ACTIVITY | Begin with the line holding "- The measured", then print every line after it through the end of the data, exactly and with nothing added.
━━━ RECORDS ━━━
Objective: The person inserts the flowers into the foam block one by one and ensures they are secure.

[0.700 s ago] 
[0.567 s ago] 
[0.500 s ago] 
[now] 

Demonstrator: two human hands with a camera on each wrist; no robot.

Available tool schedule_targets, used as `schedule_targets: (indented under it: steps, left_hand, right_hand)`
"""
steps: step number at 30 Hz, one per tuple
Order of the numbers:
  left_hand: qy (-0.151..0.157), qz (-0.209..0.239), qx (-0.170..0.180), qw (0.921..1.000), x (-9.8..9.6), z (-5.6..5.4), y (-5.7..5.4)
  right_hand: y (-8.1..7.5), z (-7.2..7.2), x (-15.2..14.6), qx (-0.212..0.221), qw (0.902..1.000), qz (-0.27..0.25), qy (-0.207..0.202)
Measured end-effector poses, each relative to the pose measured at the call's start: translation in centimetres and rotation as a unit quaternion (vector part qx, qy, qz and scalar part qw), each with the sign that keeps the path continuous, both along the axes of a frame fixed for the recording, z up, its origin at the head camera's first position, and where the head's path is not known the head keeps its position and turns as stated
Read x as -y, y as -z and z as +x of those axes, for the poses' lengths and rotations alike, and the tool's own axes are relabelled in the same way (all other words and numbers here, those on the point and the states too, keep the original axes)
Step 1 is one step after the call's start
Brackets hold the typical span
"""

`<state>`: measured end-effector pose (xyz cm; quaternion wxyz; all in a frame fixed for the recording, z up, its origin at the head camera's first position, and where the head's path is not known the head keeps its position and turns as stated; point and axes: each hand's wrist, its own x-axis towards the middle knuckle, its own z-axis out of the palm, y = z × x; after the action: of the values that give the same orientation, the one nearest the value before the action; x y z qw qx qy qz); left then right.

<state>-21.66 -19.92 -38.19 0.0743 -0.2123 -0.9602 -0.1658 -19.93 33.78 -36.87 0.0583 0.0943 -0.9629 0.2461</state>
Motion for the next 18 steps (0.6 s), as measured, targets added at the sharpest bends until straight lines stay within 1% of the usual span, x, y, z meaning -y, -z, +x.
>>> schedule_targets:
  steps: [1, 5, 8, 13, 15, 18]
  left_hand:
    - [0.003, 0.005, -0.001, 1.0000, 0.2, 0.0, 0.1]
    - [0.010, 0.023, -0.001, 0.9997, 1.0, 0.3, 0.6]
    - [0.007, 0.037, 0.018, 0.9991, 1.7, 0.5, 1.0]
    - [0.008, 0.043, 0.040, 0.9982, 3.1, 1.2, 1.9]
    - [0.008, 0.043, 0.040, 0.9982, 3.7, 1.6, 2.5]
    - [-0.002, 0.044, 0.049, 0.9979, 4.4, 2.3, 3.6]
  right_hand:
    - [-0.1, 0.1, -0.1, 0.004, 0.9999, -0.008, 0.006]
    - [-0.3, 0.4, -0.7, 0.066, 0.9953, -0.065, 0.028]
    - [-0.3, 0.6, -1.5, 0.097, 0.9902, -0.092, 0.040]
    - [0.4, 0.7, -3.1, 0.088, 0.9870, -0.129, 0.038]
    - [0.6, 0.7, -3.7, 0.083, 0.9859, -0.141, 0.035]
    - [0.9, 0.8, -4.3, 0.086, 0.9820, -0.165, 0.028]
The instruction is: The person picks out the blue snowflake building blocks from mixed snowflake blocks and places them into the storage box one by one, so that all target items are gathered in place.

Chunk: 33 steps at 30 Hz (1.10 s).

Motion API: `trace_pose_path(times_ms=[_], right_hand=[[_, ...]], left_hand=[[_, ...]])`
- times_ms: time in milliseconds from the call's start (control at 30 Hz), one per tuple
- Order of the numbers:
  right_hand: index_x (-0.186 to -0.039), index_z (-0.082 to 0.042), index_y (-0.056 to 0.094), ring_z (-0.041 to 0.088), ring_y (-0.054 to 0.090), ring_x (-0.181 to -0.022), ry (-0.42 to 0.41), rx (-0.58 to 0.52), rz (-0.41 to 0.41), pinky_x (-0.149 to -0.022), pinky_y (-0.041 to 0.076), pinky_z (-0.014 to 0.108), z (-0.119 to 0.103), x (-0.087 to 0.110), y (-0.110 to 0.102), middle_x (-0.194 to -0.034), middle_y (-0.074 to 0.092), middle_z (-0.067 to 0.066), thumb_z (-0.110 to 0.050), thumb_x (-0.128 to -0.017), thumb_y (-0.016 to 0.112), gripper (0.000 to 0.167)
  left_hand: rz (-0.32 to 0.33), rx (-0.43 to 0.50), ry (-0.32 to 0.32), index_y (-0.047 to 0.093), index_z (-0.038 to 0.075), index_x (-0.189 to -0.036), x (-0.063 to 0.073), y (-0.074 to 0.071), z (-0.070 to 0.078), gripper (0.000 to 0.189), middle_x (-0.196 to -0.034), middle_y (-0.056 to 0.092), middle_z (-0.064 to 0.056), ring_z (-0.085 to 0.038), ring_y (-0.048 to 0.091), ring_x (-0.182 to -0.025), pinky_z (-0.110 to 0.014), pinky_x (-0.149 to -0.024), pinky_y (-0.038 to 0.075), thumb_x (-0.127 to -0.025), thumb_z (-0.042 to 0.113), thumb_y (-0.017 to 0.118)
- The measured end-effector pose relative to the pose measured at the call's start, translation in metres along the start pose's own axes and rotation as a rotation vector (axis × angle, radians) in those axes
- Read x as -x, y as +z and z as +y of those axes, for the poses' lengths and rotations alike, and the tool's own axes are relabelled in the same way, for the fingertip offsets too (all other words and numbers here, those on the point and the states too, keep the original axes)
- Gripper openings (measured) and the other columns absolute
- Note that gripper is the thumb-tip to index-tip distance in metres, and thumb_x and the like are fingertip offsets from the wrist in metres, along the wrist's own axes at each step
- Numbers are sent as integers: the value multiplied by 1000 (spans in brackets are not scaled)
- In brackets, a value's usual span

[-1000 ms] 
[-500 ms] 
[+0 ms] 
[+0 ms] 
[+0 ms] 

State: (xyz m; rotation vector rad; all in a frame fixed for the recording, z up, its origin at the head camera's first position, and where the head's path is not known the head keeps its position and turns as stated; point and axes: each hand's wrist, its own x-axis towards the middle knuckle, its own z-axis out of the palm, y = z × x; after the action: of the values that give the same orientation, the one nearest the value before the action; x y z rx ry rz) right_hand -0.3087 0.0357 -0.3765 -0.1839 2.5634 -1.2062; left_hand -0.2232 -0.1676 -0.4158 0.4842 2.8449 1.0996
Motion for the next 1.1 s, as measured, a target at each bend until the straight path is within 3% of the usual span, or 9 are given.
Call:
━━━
ANSWER TO THE EXERCISE |
- The measured end-effector pose relative to the pose measured at the call's start, translation in metres along the start pose's own axes and rotation as a rotation vector (axis × angle, radians) in those axes
- Read x as -x, y as +z and z as +y of those axes, for the poses' lengths and rotations alike, and the tool's own axes are relabelled in the same way, for the fingertip offsets too (all other words and numbers here, those on the point and the states too, keep the original axes)
- Gripper openings (measured) and the other columns absolute
- Note that gripper is the thumb-tip to index-tip distance in metres, and thumb_x and the like are fingertip offsets from the wrist in metres, along the wrist's own axes at each step
- Numbers are sent as integers: the value multiplied by 1000 (spans in brackets are not scaled)
- In brackets, a value's usual span

[-1000 ms] 
[-500 ms] 
[+0 ms] 
[+0 ms] 
[+0 ms] 

State: (xyz m; rotation vector rad; all in a frame fixed for the recording, z up, its origin at the head camera's first position, and where the head's path is not known the head keeps its position and turns as stated; point and axes: each hand's wrist, its own x-axis towards the middle knuckle, its own z-axis out of the palm, y = z × x; after the action: of the values that give the same orientation, the one nearest the value before the action; x y z rx ry rz) right_hand -0.3087 0.0357 -0.3765 -0.1839 2.5634 -1.2062; left_hand -0.2232 -0.1676 -0.4158 0.4842 2.8449 1.0996
Motion for the next 1.1 s, as measured, a target at each bend until the straight path is within 3% of the usual span, or 9 are given.
Call:

No more output will be produced for this exercise.